+++ Given entries +++
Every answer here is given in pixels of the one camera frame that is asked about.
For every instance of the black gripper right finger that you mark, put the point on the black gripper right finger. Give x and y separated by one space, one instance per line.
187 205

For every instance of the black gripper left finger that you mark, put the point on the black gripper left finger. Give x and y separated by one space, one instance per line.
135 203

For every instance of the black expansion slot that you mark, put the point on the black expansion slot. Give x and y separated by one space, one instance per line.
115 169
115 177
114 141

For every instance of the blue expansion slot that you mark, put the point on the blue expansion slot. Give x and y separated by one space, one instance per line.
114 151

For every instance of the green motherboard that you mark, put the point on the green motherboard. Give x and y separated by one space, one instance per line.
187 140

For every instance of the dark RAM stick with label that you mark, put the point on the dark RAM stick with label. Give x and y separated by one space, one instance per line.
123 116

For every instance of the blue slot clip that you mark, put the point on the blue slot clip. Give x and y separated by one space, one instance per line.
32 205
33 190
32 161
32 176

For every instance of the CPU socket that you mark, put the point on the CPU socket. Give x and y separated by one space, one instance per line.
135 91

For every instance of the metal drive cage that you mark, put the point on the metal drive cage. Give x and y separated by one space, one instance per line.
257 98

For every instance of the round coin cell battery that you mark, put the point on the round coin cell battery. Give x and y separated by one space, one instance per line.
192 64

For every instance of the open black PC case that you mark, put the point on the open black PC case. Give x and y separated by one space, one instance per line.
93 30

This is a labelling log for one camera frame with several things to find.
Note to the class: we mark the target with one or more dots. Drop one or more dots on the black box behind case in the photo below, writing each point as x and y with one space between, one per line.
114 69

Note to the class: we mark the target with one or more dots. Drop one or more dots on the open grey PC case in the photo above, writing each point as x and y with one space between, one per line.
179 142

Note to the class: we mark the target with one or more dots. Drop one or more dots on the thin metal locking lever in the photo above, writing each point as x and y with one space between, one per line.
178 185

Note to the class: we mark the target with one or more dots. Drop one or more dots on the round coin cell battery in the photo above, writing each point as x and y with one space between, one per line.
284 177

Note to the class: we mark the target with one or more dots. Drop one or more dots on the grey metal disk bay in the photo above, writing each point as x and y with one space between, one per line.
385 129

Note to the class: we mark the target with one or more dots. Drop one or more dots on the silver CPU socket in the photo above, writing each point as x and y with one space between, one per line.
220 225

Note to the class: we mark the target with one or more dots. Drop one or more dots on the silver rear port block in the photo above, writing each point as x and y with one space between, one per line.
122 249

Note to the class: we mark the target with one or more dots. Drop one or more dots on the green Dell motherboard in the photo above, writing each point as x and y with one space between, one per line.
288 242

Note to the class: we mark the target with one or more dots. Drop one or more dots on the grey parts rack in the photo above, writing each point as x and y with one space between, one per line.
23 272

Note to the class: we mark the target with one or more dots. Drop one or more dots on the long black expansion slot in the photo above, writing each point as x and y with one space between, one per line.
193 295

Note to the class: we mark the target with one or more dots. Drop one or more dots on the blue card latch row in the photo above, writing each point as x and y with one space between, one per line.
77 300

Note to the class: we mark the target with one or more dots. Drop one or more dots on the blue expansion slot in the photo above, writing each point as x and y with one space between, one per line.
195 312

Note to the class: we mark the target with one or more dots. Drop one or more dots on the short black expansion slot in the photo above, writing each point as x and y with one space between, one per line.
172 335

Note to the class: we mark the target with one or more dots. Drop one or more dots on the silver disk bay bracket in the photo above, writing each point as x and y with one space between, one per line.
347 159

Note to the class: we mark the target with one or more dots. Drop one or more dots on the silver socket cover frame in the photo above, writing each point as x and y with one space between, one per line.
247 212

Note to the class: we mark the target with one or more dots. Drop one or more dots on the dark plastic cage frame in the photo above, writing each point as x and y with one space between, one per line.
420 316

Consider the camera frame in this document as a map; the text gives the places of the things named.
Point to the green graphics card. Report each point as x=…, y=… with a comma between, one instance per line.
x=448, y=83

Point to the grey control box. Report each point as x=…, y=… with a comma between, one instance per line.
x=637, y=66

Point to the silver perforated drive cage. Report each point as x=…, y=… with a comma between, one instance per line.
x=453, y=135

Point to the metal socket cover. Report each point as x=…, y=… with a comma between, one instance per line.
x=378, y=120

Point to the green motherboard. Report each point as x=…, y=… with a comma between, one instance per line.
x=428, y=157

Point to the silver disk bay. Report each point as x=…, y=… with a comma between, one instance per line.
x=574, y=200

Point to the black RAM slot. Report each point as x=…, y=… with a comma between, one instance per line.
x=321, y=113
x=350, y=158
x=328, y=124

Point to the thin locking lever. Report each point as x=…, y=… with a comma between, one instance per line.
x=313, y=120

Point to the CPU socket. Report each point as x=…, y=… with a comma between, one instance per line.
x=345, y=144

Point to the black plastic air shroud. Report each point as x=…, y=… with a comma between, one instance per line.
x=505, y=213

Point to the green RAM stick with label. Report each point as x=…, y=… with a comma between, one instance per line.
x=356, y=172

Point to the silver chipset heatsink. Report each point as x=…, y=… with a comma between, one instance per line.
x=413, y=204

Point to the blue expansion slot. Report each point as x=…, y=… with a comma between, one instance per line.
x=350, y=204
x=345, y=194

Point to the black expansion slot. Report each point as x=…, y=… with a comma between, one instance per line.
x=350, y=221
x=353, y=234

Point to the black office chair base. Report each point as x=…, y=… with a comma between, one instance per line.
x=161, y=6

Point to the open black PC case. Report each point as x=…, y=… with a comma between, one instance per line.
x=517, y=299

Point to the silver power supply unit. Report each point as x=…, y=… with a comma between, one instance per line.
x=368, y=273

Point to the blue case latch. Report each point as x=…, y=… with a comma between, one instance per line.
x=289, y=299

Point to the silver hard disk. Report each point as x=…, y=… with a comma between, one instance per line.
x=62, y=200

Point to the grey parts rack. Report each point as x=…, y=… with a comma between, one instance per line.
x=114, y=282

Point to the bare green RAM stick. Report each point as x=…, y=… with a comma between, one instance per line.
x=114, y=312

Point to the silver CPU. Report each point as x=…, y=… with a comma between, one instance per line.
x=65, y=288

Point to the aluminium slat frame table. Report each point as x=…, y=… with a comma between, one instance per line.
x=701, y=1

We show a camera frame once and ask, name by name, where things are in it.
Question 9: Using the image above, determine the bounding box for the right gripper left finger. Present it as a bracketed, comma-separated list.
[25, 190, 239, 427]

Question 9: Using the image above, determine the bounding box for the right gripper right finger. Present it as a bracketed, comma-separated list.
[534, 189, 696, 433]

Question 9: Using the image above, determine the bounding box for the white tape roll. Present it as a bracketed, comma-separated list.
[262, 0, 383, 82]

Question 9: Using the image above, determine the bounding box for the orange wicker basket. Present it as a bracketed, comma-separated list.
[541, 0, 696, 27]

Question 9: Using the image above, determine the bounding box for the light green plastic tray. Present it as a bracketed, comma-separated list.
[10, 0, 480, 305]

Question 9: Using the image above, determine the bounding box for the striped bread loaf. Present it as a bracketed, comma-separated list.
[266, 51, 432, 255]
+++
Action item: Produce a word-for-word restatement of all the records.

Task solution:
Every answer here is given in pixels of the one camera frame that is asked about.
For every instance of the black gripper right finger that you mark, put the point on the black gripper right finger. Give x and y separated by one space, one instance per line.
187 205

For every instance of the black gripper left finger that you mark, put the point on the black gripper left finger. Give x and y separated by one space, one instance per line.
135 203

For every instance of the black expansion slot that you mark, put the point on the black expansion slot. Give x and y separated by one space, one instance per line.
115 169
115 177
114 141

For every instance of the blue expansion slot that you mark, put the point on the blue expansion slot. Give x and y separated by one space, one instance per line.
114 151

For every instance of the green motherboard that you mark, put the point on the green motherboard. Give x and y separated by one space, one instance per line.
187 140

For every instance of the dark RAM stick with label that you mark, put the point on the dark RAM stick with label. Give x and y separated by one space, one instance per line.
123 116

For every instance of the blue slot clip that you mark, put the point on the blue slot clip. Give x and y separated by one space, one instance per line.
32 205
33 190
32 161
32 176

For every instance of the CPU socket that you mark, put the point on the CPU socket. Give x and y separated by one space, one instance per line.
135 91

For every instance of the metal drive cage that you mark, put the point on the metal drive cage. Give x and y separated by one space, one instance per line.
257 98

For every instance of the round coin cell battery that you mark, put the point on the round coin cell battery. Give x and y separated by one space, one instance per line.
192 64

For every instance of the open black PC case that you mark, put the point on the open black PC case. Give x and y separated by one space, one instance per line.
93 30

This is a labelling log for one camera frame with several things to find.
Note to the class: we mark the target with one or more dots. Drop one or more dots on the black box behind case in the photo below, writing each point as x and y with one space between, one per line.
114 69

Note to the class: we mark the target with one or more dots. Drop one or more dots on the open grey PC case in the photo above, writing each point as x and y with one space between, one per line.
179 142

Note to the class: we mark the target with one or more dots. Drop one or more dots on the thin metal locking lever in the photo above, writing each point as x and y with one space between, one per line.
178 185

Note to the class: we mark the target with one or more dots. Drop one or more dots on the round coin cell battery in the photo above, writing each point as x and y with one space between, one per line.
284 177

Note to the class: we mark the target with one or more dots. Drop one or more dots on the grey metal disk bay in the photo above, writing each point as x and y with one space between, one per line.
385 129

Note to the class: we mark the target with one or more dots. Drop one or more dots on the silver CPU socket in the photo above, writing each point as x and y with one space between, one per line.
220 225

Note to the class: we mark the target with one or more dots. Drop one or more dots on the silver rear port block in the photo above, writing each point as x and y with one space between, one per line.
122 249

Note to the class: we mark the target with one or more dots. Drop one or more dots on the green Dell motherboard in the photo above, writing each point as x and y with one space between, one per line.
288 242

Note to the class: we mark the target with one or more dots. Drop one or more dots on the grey parts rack in the photo above, writing each point as x and y with one space between, one per line.
23 272

Note to the class: we mark the target with one or more dots. Drop one or more dots on the long black expansion slot in the photo above, writing each point as x and y with one space between, one per line.
193 295

Note to the class: we mark the target with one or more dots. Drop one or more dots on the blue card latch row in the photo above, writing each point as x and y with one space between, one per line.
77 300

Note to the class: we mark the target with one or more dots. Drop one or more dots on the blue expansion slot in the photo above, writing each point as x and y with one space between, one per line.
195 312

Note to the class: we mark the target with one or more dots. Drop one or more dots on the short black expansion slot in the photo above, writing each point as x and y with one space between, one per line.
172 335

Note to the class: we mark the target with one or more dots. Drop one or more dots on the silver disk bay bracket in the photo above, writing each point as x and y with one space between, one per line.
347 159

Note to the class: we mark the target with one or more dots. Drop one or more dots on the silver socket cover frame in the photo above, writing each point as x and y with one space between, one per line.
247 212

Note to the class: we mark the target with one or more dots. Drop one or more dots on the dark plastic cage frame in the photo above, writing each point as x and y with one space between, one per line.
420 316

Consider the camera frame in this document as a map; the text gives the places of the things named.
Point to the green graphics card. Report each point as x=…, y=… with a comma between, one instance per line.
x=448, y=83

Point to the grey control box. Report each point as x=…, y=… with a comma between, one instance per line.
x=637, y=66

Point to the silver perforated drive cage. Report each point as x=…, y=… with a comma between, one instance per line.
x=453, y=135

Point to the metal socket cover. Report each point as x=…, y=… with a comma between, one instance per line.
x=378, y=120

Point to the green motherboard. Report each point as x=…, y=… with a comma between, one instance per line.
x=428, y=157

Point to the silver disk bay. Report each point as x=…, y=… with a comma between, one instance per line.
x=574, y=200

Point to the black RAM slot. Report each point as x=…, y=… with a comma between, one instance per line.
x=321, y=113
x=350, y=158
x=328, y=124

Point to the thin locking lever. Report each point as x=…, y=… with a comma between, one instance per line.
x=313, y=120

Point to the CPU socket. Report each point as x=…, y=… with a comma between, one instance per line.
x=345, y=144

Point to the black plastic air shroud. Report each point as x=…, y=… with a comma between, one instance per line.
x=505, y=213

Point to the green RAM stick with label. Report each point as x=…, y=… with a comma between, one instance per line.
x=356, y=172

Point to the silver chipset heatsink. Report each point as x=…, y=… with a comma between, one instance per line.
x=413, y=204

Point to the blue expansion slot. Report each point as x=…, y=… with a comma between, one instance per line.
x=350, y=204
x=345, y=194

Point to the black expansion slot. Report each point as x=…, y=… with a comma between, one instance per line.
x=350, y=221
x=353, y=234

Point to the black office chair base. Report each point as x=…, y=… with a comma between, one instance per line.
x=161, y=6

Point to the open black PC case. Report each point as x=…, y=… with a comma between, one instance per line.
x=517, y=299

Point to the silver power supply unit. Report each point as x=…, y=… with a comma between, one instance per line.
x=368, y=273

Point to the blue case latch. Report each point as x=…, y=… with a comma between, one instance per line.
x=289, y=299

Point to the silver hard disk. Report each point as x=…, y=… with a comma between, one instance per line.
x=62, y=200

Point to the grey parts rack. Report each point as x=…, y=… with a comma between, one instance per line.
x=114, y=282

Point to the bare green RAM stick. Report each point as x=…, y=… with a comma between, one instance per line.
x=114, y=312

Point to the silver CPU. Report each point as x=…, y=… with a comma between, one instance per line.
x=65, y=288

Point to the aluminium slat frame table. Report each point as x=…, y=… with a comma between, one instance per line.
x=701, y=1

We show a camera frame once and ask, name by name, where things are in it.
Question 9: Using the image above, determine the bounding box for the right gripper left finger. Present it as a bracketed, comma-separated list.
[25, 190, 239, 427]

Question 9: Using the image above, determine the bounding box for the right gripper right finger. Present it as a bracketed, comma-separated list.
[534, 189, 696, 433]

Question 9: Using the image above, determine the bounding box for the white tape roll. Present it as a bracketed, comma-separated list.
[262, 0, 383, 82]

Question 9: Using the image above, determine the bounding box for the orange wicker basket. Present it as a bracketed, comma-separated list.
[541, 0, 696, 27]

Question 9: Using the image above, determine the bounding box for the light green plastic tray. Present it as a bracketed, comma-separated list.
[10, 0, 480, 305]

Question 9: Using the image above, determine the bounding box for the striped bread loaf. Present it as a bracketed, comma-separated list.
[266, 51, 432, 255]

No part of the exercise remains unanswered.